Isolated CVT is a commonly missed diagnosis. There is wide variability in the number, size, and location of cortical veins. Each individual hemisphere can have variations in the size and location of Labbe, Trolard, and the superficial middle cerebral vein, not to mention the smaller cortical veins. Non-contrast CT is usually normal, but occasionally an isolated hyperdense cortical vein can be identified. Because the anatomy of the cerebral venous system is inconstant, MRV, and CTV are not usually helpful unless there is extension of the thrombus into a dural sinus. On MRI, SWI or GRE will demonstrate blooming at the site of the thrombosed vein, T1 hyperintensity, and T2/FLAIR hypointensity. While the T2 and T1 signal changes normalize over time, blooming artifact on T2* weighted imaging can persist for several months. Most common secondary findings include local edema and petechial hemorrhage or hematoma.

In addition to evaluating for direct signs of CVT or DSVT, the radiologist should inspect for secondary signs and sequelae. Identification of cortical infarction in a non-arterial location supports the diagnosis of venous thrombosis. Heterogeneous or gyriform cortical or peripheral hemorrhage along with cortical edema are important to identify (Fig. 7.6). Although the majority of the T2 hypersignal is NOT restricting on DWI (given its vasogenic nature), there may be cortical or gyriforme DWI restriction, which is related to compression of the leptomeningeal perforators due to the compressive vasogenic edema. Follow-up imaging is necessary to document resolution of the thrombus as well as any long-term sequelae, including venous sinus stenosis and development of dural arteriovenous fistulae (further described in other chapters).
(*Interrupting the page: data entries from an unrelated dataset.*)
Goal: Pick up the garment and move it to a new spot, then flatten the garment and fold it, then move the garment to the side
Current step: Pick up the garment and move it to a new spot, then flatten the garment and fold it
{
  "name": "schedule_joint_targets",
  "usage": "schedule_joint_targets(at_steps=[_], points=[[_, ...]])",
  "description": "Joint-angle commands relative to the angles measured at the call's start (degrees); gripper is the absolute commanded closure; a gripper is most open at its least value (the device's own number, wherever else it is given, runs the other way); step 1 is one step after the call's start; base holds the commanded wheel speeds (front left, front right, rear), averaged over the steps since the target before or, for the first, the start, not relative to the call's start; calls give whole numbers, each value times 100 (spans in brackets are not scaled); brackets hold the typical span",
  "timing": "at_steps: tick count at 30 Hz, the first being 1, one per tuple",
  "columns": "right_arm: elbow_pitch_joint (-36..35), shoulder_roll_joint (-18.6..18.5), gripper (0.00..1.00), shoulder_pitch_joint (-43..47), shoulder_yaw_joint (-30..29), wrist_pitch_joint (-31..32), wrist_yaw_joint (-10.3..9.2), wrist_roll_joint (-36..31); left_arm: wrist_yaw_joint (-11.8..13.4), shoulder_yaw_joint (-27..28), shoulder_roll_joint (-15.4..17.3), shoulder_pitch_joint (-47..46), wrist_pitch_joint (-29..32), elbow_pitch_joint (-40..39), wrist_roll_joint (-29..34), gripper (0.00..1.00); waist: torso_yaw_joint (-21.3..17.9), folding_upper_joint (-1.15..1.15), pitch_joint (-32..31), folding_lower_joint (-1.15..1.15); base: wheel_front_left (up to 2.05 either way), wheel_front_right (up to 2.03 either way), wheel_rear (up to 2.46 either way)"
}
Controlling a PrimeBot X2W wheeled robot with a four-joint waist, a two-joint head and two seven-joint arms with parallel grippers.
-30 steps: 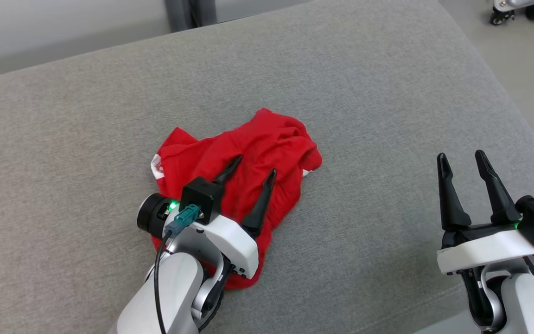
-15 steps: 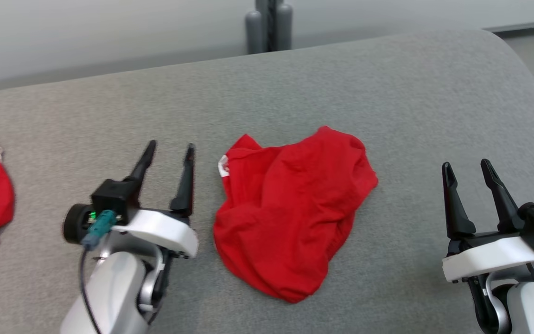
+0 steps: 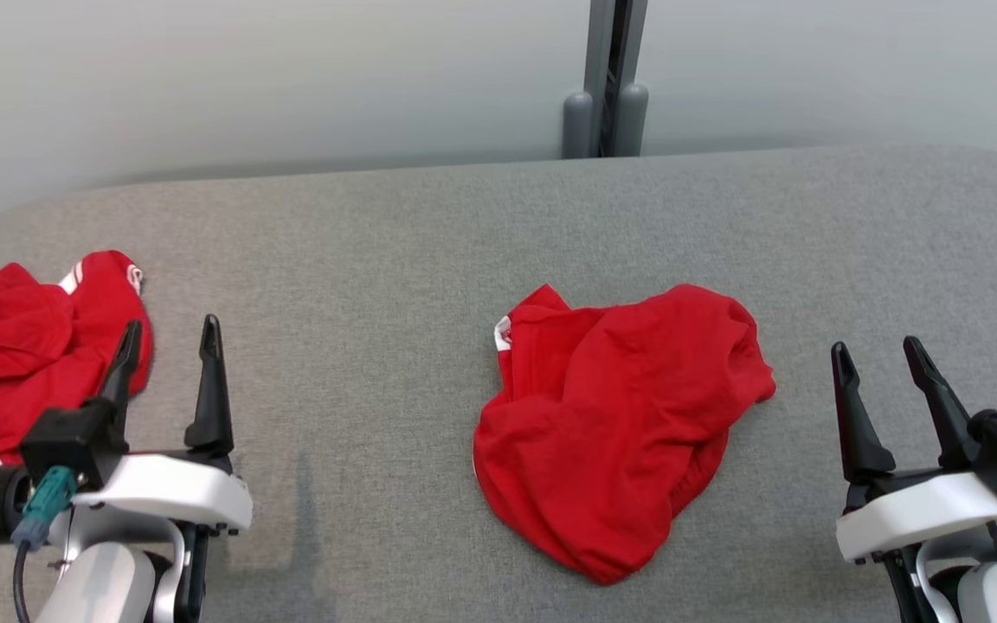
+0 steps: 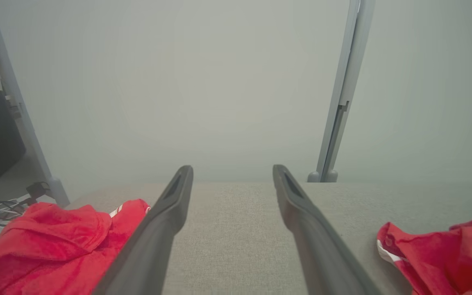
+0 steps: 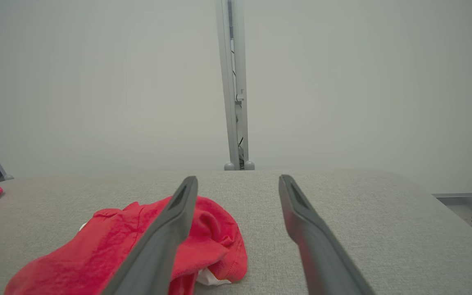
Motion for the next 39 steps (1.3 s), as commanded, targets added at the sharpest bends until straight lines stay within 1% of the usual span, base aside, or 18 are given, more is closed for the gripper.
schedule_joint_targets(at_steps=[1, 9, 14, 22, 39], points=[[-35, -25, 0, 127, -32, 38, 0, -33, 72, 13, 69, 208, 52, -205, -19, 0, 87, 0, -172, 0, 0, 0, 0], [-145, -25, 0, 418, -48, 130, 0, -43, 253, -151, 166, 738, 352, -839, 103, 0, 87, 0, -402, 0, 0, 0, 0], [-224, -24, 0, 625, -145, 179, 0, 32, 303, -259, 224, 938, 549, -1055, 116, 0, 74, 0, -519, 0, 0, 0, 0], [-293, -24, 0, 721, -224, 218, 0, 36, 342, -280, 289, 981, 651, -1131, 97, 0, 103, 0, -511, 0, 0, 0, 0], [-205, -24, 0, 645, -151, 158, 0, 58, 391, -317, 335, 907, 748, -1173, 51, 0, 108, 0, -499, 0, 0, 0, 0]])
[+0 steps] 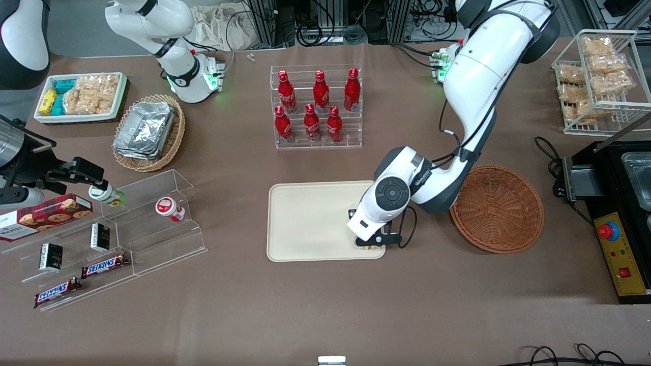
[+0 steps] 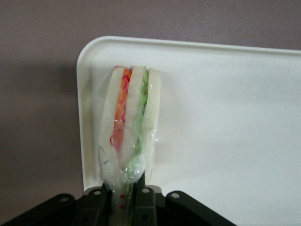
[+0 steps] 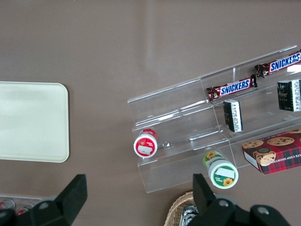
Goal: Place sandwich from basket to tray
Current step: 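Open the left gripper and withdraw it back toward the basket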
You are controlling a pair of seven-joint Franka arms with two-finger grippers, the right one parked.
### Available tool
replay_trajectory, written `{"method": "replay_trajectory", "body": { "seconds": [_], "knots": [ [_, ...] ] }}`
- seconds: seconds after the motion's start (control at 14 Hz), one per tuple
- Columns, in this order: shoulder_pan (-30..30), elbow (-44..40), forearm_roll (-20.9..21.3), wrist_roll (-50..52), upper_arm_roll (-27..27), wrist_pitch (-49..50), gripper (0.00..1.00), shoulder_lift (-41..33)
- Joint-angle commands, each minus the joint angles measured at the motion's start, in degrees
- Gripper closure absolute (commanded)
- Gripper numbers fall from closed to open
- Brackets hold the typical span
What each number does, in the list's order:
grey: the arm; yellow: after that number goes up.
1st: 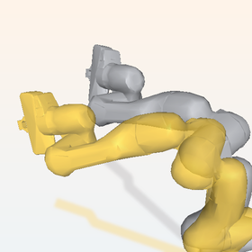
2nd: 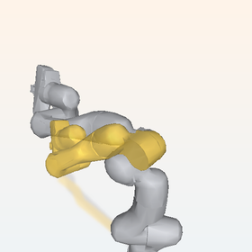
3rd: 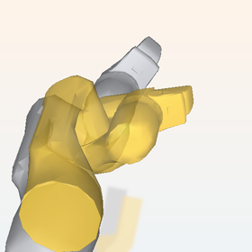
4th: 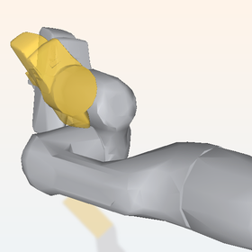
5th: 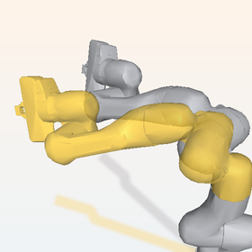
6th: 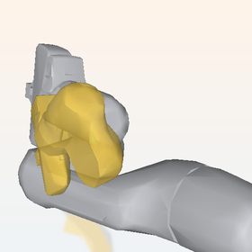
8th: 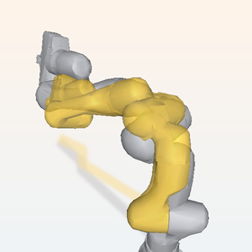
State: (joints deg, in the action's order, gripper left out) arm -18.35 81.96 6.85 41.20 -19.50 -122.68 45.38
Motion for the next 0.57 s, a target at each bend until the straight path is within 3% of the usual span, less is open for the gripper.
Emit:
{"method": "replay_trajectory", "body": {
  "seconds": [0.0, 0.29, 0.5],
  "knots": [
    [-0.81, -2.24, 1.41, 1.43, 0.43, -1.15, 0.00, 1.38],
    [0.59, -2.59, 1.41, 1.42, 0.60, -1.15, 0.00, -1.69],
    [2.78, -1.98, 1.41, 1.60, 1.56, -0.36, 0.00, -8.35]
  ]
}}
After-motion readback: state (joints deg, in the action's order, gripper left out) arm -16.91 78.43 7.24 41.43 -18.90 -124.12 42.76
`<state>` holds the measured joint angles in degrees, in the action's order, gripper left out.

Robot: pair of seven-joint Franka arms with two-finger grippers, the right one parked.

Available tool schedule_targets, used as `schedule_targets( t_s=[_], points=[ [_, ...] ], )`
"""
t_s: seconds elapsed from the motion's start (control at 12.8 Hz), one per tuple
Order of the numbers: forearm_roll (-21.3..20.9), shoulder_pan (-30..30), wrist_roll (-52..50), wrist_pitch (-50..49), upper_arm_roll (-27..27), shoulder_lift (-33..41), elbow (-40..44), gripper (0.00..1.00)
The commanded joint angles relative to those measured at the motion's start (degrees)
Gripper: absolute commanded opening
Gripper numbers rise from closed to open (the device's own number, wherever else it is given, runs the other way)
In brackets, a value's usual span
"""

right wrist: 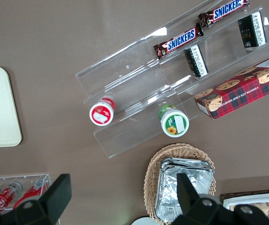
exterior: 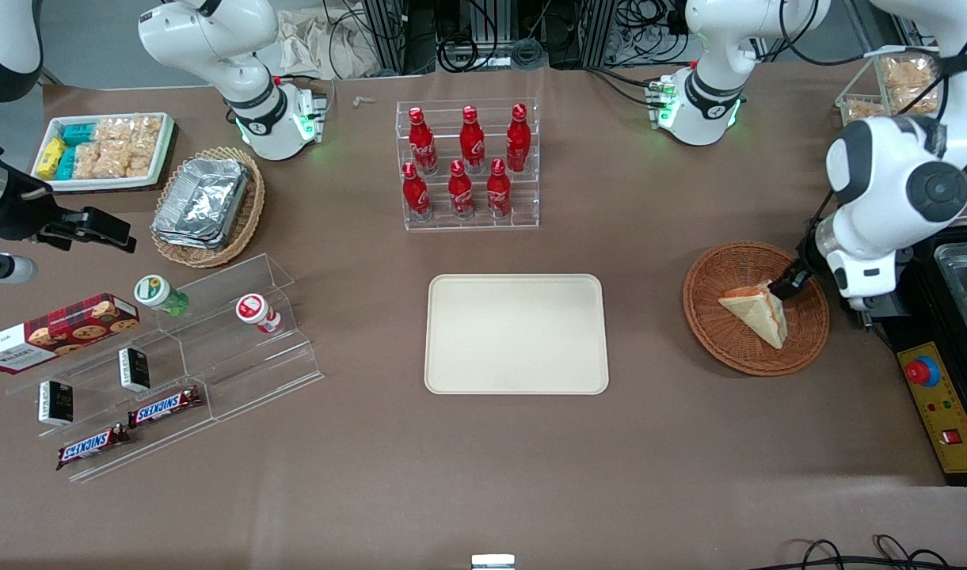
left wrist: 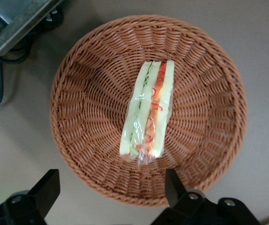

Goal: Place sandwich from basket to tray
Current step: 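Close the left gripper on the wrapped sandwich's edge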

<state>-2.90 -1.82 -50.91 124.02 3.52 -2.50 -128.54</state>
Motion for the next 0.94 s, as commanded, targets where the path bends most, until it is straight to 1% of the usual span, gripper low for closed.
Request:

There are a few pitfalls to diagnosis of DSVT. Hypoplasia or atresia of the transverse sinus is a relatively common normal anatomic variant (Fig. 7.7). In most patients, the right transverse sinus is larger than the left. There are a few complimentary imaging findings, which can help one determine if a sinus is congenitally small. First, one should inspect the ipsilateral jugular foramen. If the ipsilateral jugular foramen is small then the transverse sinus is likely hypoplastic. Another trick is the so-called Gibraltar Sign, named after the Rock of Gibraltar which has a gradual, asymmetric slope. The bony groove for the superior sagittal sinus often slopes to one side (usually the right). The direction which the bony groove slopes is usually the side of the dominant sinus. Arachnoid granulations are commonly overcalled as thrombus. However, these are usually well-defined focal filling defects within the sinus, are located in the lateral aspects of the transverse sinus, and have CSF signal intensity (Fig. 7.8).